-- Directions --
Copy the data precisely, character for character, and leave out every picture.

-- Data --
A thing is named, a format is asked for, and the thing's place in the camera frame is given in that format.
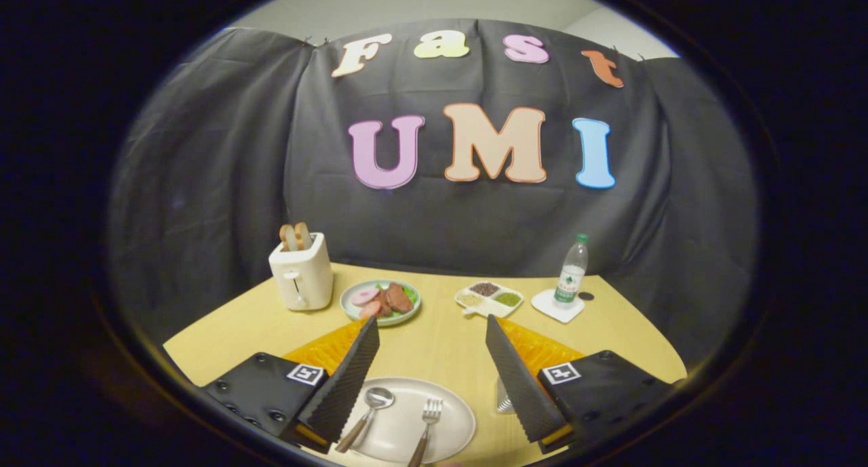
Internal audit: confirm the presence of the clear plastic water bottle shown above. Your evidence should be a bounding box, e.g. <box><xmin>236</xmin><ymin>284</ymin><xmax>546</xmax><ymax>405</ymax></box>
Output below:
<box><xmin>554</xmin><ymin>233</ymin><xmax>589</xmax><ymax>305</ymax></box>

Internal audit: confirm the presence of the metal fork with wooden handle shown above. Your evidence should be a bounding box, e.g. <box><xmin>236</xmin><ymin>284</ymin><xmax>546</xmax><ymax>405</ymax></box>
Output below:
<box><xmin>407</xmin><ymin>397</ymin><xmax>443</xmax><ymax>467</ymax></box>

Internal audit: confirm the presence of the pale green plate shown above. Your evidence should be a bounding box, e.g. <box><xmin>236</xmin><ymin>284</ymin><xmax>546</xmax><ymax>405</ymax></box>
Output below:
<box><xmin>339</xmin><ymin>279</ymin><xmax>422</xmax><ymax>327</ymax></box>

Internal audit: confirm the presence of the brown meat slice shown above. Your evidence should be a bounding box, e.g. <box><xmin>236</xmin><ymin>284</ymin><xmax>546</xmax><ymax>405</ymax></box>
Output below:
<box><xmin>384</xmin><ymin>283</ymin><xmax>414</xmax><ymax>314</ymax></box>

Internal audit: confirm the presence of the white square coaster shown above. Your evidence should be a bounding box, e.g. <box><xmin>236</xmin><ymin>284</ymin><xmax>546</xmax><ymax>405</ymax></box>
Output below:
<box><xmin>530</xmin><ymin>289</ymin><xmax>585</xmax><ymax>324</ymax></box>

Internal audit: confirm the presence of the black backdrop cloth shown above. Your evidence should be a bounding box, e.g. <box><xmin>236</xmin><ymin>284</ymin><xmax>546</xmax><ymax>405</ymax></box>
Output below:
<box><xmin>108</xmin><ymin>18</ymin><xmax>759</xmax><ymax>369</ymax></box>

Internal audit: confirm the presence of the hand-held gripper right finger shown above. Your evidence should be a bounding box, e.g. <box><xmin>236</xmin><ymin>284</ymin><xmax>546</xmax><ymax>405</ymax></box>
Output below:
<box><xmin>485</xmin><ymin>314</ymin><xmax>682</xmax><ymax>454</ymax></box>

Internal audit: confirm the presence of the white divided dish with grains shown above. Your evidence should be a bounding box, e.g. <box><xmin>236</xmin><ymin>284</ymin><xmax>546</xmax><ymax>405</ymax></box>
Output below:
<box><xmin>454</xmin><ymin>281</ymin><xmax>524</xmax><ymax>319</ymax></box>

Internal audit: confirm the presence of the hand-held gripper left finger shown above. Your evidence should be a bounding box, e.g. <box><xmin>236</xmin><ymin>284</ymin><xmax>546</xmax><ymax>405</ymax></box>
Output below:
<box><xmin>199</xmin><ymin>316</ymin><xmax>380</xmax><ymax>454</ymax></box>

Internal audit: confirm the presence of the white toaster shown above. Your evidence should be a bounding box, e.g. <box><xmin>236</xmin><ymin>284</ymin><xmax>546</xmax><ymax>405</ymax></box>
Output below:
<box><xmin>269</xmin><ymin>232</ymin><xmax>334</xmax><ymax>312</ymax></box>

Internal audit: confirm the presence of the beige round plate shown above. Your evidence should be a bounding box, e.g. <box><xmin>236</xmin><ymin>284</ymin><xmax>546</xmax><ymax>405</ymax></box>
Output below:
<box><xmin>337</xmin><ymin>377</ymin><xmax>477</xmax><ymax>465</ymax></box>

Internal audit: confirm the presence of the metal spoon with wooden handle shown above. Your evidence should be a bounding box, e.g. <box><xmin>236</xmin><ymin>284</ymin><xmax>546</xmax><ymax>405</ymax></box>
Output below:
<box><xmin>334</xmin><ymin>387</ymin><xmax>395</xmax><ymax>453</ymax></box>

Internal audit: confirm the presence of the wire cutlery basket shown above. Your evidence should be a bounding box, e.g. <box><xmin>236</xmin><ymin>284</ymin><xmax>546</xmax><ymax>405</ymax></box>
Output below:
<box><xmin>495</xmin><ymin>375</ymin><xmax>516</xmax><ymax>415</ymax></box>

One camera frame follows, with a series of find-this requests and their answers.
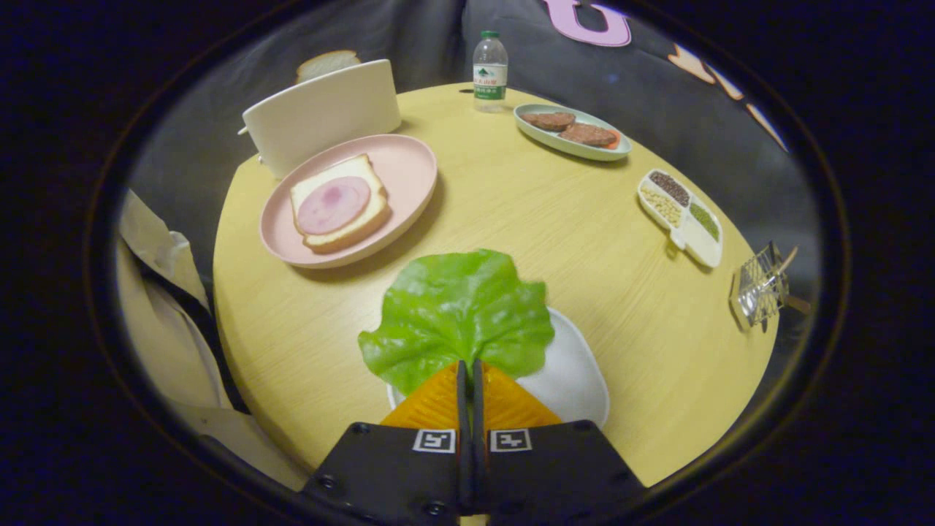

-- Problem solution --
A thing is named, a format is asked for, and the thing's place in the camera frame is given in that format.
Internal audit: confirm the presence of the clear plastic water bottle shown above. Your evidence should be a bounding box, e.g. <box><xmin>236</xmin><ymin>284</ymin><xmax>546</xmax><ymax>405</ymax></box>
Output below:
<box><xmin>554</xmin><ymin>233</ymin><xmax>589</xmax><ymax>305</ymax></box>

Internal audit: confirm the presence of the metal fork with wooden handle shown above. Your evidence should be a bounding box, e.g. <box><xmin>236</xmin><ymin>284</ymin><xmax>546</xmax><ymax>405</ymax></box>
Output below:
<box><xmin>407</xmin><ymin>397</ymin><xmax>443</xmax><ymax>467</ymax></box>

Internal audit: confirm the presence of the pale green plate shown above. Your evidence should be a bounding box, e.g. <box><xmin>236</xmin><ymin>284</ymin><xmax>546</xmax><ymax>405</ymax></box>
Output below:
<box><xmin>339</xmin><ymin>279</ymin><xmax>422</xmax><ymax>327</ymax></box>

Internal audit: confirm the presence of the brown meat slice shown above. Your evidence should be a bounding box, e.g. <box><xmin>236</xmin><ymin>284</ymin><xmax>546</xmax><ymax>405</ymax></box>
Output below:
<box><xmin>384</xmin><ymin>283</ymin><xmax>414</xmax><ymax>314</ymax></box>

Internal audit: confirm the presence of the white square coaster shown above. Your evidence should be a bounding box, e.g. <box><xmin>236</xmin><ymin>284</ymin><xmax>546</xmax><ymax>405</ymax></box>
Output below:
<box><xmin>530</xmin><ymin>289</ymin><xmax>585</xmax><ymax>324</ymax></box>

Internal audit: confirm the presence of the black backdrop cloth shown above. Your evidence should be a bounding box, e.g. <box><xmin>236</xmin><ymin>284</ymin><xmax>546</xmax><ymax>405</ymax></box>
Output below:
<box><xmin>108</xmin><ymin>18</ymin><xmax>759</xmax><ymax>369</ymax></box>

Internal audit: confirm the presence of the hand-held gripper right finger shown above. Your evidence should be a bounding box, e.g. <box><xmin>236</xmin><ymin>284</ymin><xmax>546</xmax><ymax>405</ymax></box>
Output below:
<box><xmin>485</xmin><ymin>314</ymin><xmax>682</xmax><ymax>454</ymax></box>

Internal audit: confirm the presence of the white divided dish with grains shown above. Your evidence should be a bounding box, e.g. <box><xmin>236</xmin><ymin>284</ymin><xmax>546</xmax><ymax>405</ymax></box>
Output below:
<box><xmin>454</xmin><ymin>281</ymin><xmax>524</xmax><ymax>319</ymax></box>

Internal audit: confirm the presence of the hand-held gripper left finger shown above. Your evidence should be a bounding box, e.g. <box><xmin>236</xmin><ymin>284</ymin><xmax>546</xmax><ymax>405</ymax></box>
Output below:
<box><xmin>199</xmin><ymin>316</ymin><xmax>380</xmax><ymax>454</ymax></box>

Internal audit: confirm the presence of the white toaster shown above. Your evidence should be a bounding box, e.g. <box><xmin>236</xmin><ymin>284</ymin><xmax>546</xmax><ymax>405</ymax></box>
Output below:
<box><xmin>269</xmin><ymin>232</ymin><xmax>334</xmax><ymax>312</ymax></box>

Internal audit: confirm the presence of the beige round plate shown above. Your evidence should be a bounding box, e.g. <box><xmin>236</xmin><ymin>284</ymin><xmax>546</xmax><ymax>405</ymax></box>
Output below:
<box><xmin>337</xmin><ymin>377</ymin><xmax>477</xmax><ymax>465</ymax></box>

Internal audit: confirm the presence of the metal spoon with wooden handle shown above. Your evidence should be a bounding box, e.g. <box><xmin>236</xmin><ymin>284</ymin><xmax>546</xmax><ymax>405</ymax></box>
Output below:
<box><xmin>334</xmin><ymin>387</ymin><xmax>395</xmax><ymax>453</ymax></box>

Internal audit: confirm the presence of the wire cutlery basket shown above. Your evidence should be a bounding box, e.g. <box><xmin>236</xmin><ymin>284</ymin><xmax>546</xmax><ymax>405</ymax></box>
Output below:
<box><xmin>495</xmin><ymin>375</ymin><xmax>516</xmax><ymax>415</ymax></box>

One camera frame follows, with a series of find-this requests and their answers.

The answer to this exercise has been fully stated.